Mi occupo di recupero, ma anche di nuove costruzioni, in particolare in legno e legno+paglia.

Un aspetto fondamentale nel riuso degli edifici esistenti è il miglioramento energetico dell’involucro. L’obiettivo è quello di ricreare spazi sani, confortevoli, adatti alle esigenze presenti, tenendo conto del risparmio energetico, dell’uso di energie rinnovabili e di materiali naturali e non inquinanti.

Prediligo l’uso del legno, della calce, della terra cruda, ma mi è capitato di lavorare anche con materiali più convenzionali…

Nel 2014 ho lavorato con un’impresa che realizza case in legno, Eiland, per studiare un sistema prefabbricato con la paglia come isolante.
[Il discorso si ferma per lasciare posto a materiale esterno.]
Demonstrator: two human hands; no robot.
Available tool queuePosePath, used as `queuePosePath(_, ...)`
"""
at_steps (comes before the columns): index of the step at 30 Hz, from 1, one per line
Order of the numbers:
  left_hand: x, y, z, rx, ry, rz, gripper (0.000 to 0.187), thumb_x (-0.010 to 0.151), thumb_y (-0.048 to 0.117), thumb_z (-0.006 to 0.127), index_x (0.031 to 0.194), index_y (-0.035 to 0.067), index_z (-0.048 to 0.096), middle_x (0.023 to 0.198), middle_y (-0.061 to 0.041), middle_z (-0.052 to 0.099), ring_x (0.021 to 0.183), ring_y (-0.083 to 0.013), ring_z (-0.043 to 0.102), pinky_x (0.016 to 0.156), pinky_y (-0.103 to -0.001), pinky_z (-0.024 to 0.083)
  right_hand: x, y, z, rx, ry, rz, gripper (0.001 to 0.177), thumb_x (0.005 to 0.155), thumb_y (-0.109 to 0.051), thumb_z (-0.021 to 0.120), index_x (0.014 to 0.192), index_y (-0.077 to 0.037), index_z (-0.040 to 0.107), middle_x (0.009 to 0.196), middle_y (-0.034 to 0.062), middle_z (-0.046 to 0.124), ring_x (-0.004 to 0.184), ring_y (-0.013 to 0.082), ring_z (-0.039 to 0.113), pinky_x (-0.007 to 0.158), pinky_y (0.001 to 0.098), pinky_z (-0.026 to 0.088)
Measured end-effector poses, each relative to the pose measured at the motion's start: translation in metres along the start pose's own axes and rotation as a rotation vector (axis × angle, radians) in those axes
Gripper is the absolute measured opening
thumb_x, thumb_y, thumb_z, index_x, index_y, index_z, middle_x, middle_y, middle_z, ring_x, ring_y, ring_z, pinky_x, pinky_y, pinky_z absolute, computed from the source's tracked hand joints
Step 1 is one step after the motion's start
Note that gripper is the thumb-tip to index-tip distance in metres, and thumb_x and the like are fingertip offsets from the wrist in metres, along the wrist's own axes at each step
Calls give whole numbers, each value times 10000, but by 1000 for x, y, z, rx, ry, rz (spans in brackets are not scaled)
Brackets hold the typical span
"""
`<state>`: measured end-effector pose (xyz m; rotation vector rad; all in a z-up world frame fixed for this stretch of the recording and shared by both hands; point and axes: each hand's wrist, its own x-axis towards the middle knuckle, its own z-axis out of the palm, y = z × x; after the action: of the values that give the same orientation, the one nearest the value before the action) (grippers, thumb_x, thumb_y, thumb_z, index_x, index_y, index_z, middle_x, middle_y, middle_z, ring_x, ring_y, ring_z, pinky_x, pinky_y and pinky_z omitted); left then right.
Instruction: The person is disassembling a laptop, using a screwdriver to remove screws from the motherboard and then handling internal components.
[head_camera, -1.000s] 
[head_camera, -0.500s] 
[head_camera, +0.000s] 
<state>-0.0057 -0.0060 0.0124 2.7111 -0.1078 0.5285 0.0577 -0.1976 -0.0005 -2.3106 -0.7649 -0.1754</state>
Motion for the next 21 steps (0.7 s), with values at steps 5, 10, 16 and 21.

Questa collaborazione è frutto di un bando POR FESR azione 1.1.3.

Sui temi della bio-edilizia è stato fondamentale acquisire conoscenze specifiche e dirette, attraverso cantieri scuola, come a Secchiano di Novafeltria per l’ampliamento in legno e paglia a Sassoerminia, a Conselice nella costruzione di una casa in paglia con tecnica greb, ad Almunster per i laboratori di terra compressa di BaseHabitat.

 

Socia di Edilpaglia e A.R.I.A familiare, da anni partecipo all’attività di queste associazioni.

Sono co-fondatrice del Collettivo Praticamente (2013), che si propone di promuovere, attraverso il fare, metodi e concetti del vivere sostenibile. Insieme abbiamo realizzato due forni in terra cruda, un corso di cappotti in paglia e intonaci naturali con Stefano Mattei, incontri sulla transizione e, nel 2015, siamo diventati punto di rifermento locale per l’associazione di autocostruzione familiare A.R.I.A.

Negli anni ho avuto occasione di lavorare a progetti effimeri, concorsi o occasioni temporanee, un teatro, un allestimento, dove la sperimentazione di temi e soluzioni diventano norma.
Alcuni interventi a scala domestica diventano progetti d’arredo, dove i temi del riuso possono essere declinati in modo sorprendente.

Un progetto di arredo e design è stato SpicChi per Kid pass, un set di mobiliGioco per bambini, ideato e sviluppato con l’architetto Andrea Zanchettin.

Lavoro con un continuo confronto con i committenti, con altri professionisti, con le imprese che scelgo o con cui mi trovo a lavorare. Senza collaborazione e condivisione delle scelte sarebbe impossibile arrivare a conclusione di un progetto.